A professor at a Minnesota university argues that its union violates her free-speech rights by barring her from powerful committees because she is a vocal opponent of the union.
(CN) — A federal appeals court heard arguments on Tuesday in a case hinging on whether prohibiting a nonunion professor from decision-making committees the union oversees violates her constitutional right to free speech criticizing the union.
Kathleen Uradnik, a tenured political science professor at St. Cloud State University in St. Cloud, Minnesota, sued the Inter Faculty Organization, or IFO, in 2018, claiming the university union violated the First Amendment by not allowing her to participate in certain university committees because she refuses to join the union. This, she says, constitutes employment discrimination and unfairly disadvantages her based on her anti-union views despite the fact that she is a part of the bargaining unit it exclusively represents.
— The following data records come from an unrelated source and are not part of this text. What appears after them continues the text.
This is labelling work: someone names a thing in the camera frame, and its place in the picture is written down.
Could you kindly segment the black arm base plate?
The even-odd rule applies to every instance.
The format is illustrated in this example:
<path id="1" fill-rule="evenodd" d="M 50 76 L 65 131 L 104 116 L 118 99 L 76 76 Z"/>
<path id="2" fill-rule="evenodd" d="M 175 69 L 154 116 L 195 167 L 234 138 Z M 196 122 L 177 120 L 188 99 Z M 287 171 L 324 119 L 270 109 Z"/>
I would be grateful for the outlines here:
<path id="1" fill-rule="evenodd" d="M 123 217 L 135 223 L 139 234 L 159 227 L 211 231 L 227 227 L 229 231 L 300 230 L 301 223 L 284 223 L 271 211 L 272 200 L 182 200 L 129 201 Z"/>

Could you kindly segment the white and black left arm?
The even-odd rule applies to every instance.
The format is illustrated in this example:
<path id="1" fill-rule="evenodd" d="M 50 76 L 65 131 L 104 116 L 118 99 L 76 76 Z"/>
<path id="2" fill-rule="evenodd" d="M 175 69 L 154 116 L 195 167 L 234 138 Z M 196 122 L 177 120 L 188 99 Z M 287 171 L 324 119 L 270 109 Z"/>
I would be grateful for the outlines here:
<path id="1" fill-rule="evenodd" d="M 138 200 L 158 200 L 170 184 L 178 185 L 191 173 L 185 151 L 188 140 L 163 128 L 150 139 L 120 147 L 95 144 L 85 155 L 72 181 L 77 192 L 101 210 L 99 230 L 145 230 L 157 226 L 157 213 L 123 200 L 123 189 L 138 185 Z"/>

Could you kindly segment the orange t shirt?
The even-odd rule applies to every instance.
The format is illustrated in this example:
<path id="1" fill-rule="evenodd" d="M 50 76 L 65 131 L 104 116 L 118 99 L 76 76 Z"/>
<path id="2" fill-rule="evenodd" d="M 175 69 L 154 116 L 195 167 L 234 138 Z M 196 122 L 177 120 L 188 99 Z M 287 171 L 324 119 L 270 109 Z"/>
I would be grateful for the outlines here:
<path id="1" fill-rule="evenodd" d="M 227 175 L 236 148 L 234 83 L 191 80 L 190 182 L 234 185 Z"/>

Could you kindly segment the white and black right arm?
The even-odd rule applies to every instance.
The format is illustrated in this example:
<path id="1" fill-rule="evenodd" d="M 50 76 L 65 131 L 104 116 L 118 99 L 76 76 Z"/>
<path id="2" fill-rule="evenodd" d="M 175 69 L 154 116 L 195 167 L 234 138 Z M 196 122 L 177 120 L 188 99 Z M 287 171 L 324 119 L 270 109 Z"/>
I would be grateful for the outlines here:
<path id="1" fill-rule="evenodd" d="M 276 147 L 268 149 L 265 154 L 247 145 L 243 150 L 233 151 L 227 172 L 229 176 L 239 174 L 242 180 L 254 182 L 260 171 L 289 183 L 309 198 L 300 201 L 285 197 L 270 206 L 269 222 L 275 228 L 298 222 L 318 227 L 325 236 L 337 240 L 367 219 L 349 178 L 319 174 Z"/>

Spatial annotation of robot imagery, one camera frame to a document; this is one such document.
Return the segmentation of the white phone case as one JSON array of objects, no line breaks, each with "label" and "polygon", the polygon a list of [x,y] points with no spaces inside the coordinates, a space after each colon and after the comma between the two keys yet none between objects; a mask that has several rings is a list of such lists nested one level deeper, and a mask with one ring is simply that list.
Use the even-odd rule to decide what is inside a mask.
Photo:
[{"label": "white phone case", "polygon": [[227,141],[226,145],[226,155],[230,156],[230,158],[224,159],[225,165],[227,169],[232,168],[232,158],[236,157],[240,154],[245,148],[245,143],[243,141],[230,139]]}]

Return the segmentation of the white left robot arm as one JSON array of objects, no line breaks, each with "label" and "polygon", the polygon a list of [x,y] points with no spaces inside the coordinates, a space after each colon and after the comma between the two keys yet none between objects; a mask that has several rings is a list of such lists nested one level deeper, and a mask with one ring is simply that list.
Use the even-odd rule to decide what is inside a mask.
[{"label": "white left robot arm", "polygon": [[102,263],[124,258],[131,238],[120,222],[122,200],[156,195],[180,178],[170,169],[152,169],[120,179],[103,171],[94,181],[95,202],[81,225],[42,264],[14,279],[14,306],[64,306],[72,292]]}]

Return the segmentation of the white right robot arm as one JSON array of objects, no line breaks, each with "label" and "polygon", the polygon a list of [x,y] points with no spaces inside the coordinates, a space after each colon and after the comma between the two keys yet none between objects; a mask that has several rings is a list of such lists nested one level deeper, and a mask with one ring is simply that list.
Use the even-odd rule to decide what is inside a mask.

The IFO, certified in 1975 and representing almost 4,000 full-time and part-time employees, argued that Minnesota law and two recent U.S. Supreme Court cases related to union powers protects its internal democratic procedures and gives it the latitude make committee appointments, which are only given to IFO members.
In any case, the union says, Uradnik has not been forced to join the union, her speech has gone unabated and she has not faced any professional barriers due to not being a member of the committees, which make decisions on everything from faculty grants to student expulsions and curriculum changes.
The district court sided with the union, granted it summary judgment and denied Uradnik’s motion to amend her complaint as untimely. Uradnik appealed and the case landed in the Eighth Circuit, which has offices in St. Louis, Missouri, and St. Paul, Minnesota.
Arguing on Uradnik’s behalf at virtual oral arguments before a three-judge panel on Tuesday, Richard Raile of the BakerHostetler firm’s Washington office argued that since the union “does the government’s work,” his client is essentially being barred from a government job in the form of a committee appointment because she does not support the union controlling those appointments.
Raile argued the union “tilts the scales” for tenure and promotions toward union members and unlawfully grants state-allocated benefits and imposes burdens based on political association. The main question before the court, he said, is “whether these committees do the government’s work.” He argued they do, and therefore they cannot discriminate against Uradnik due to her politics.
Brendan Cummins, the IFO’s counsel with the Minneapolis-based Cummins & Cummins firm, argued plainly that Minnesota law and U.S. Supreme Court precedent holds that excluding nonunion faculty from things like university committees does not violate the First Amendment and protects the union’s meet-and-confer negotiation powers.
Regardless, the union is not doing government jobs, Cummins said, and it is under no obligation to bring an anti-union voice like Uradnik’s into the fold because “it makes no sense to have someone opposed to the majority representation speak on its behalf.”
U.S. Circuit Judge Jane Kelly, a Barack Obama appointee, pushed Cummins to clarify his understanding of the difference between Uradnik’s two counts, which challenge the IFO’s status as the “exclusive representative” of bargaining unit members and the union’s policy of excluding nonunion members from committees. The district court did not reach the latter count and dismissed it as insufficiently pleaded.
Cummins said the counts were “almost identical” in their challenges to exclusive representation and that Uradnik waited inexcusably long to amend deficiencies in her second claim anyway after trying out a “test run” with the lower court.
Assistant Minnesota Attorney General Jacob Campion briefly appeared on behalf of the university and its board of trustees, pointing out that their argument largely overlaps with the union’s and Uradnik’s case bears no meaningful distinction from a fair reading of controlling case law that favors the union’s position.
Upon rebuttal, Raile hammered home that the union-appointed committees exercise considerable influence and give substantial power to a select few union members, ultimately arguing that “there is no constitutional right for an audience with the government.”
U.S. Circuit Judges Raymond Gruender and Steven Grasz, appointed by George W. Bush and Donald Trump, respectively, rounded out the three-judge panel on Tuesday.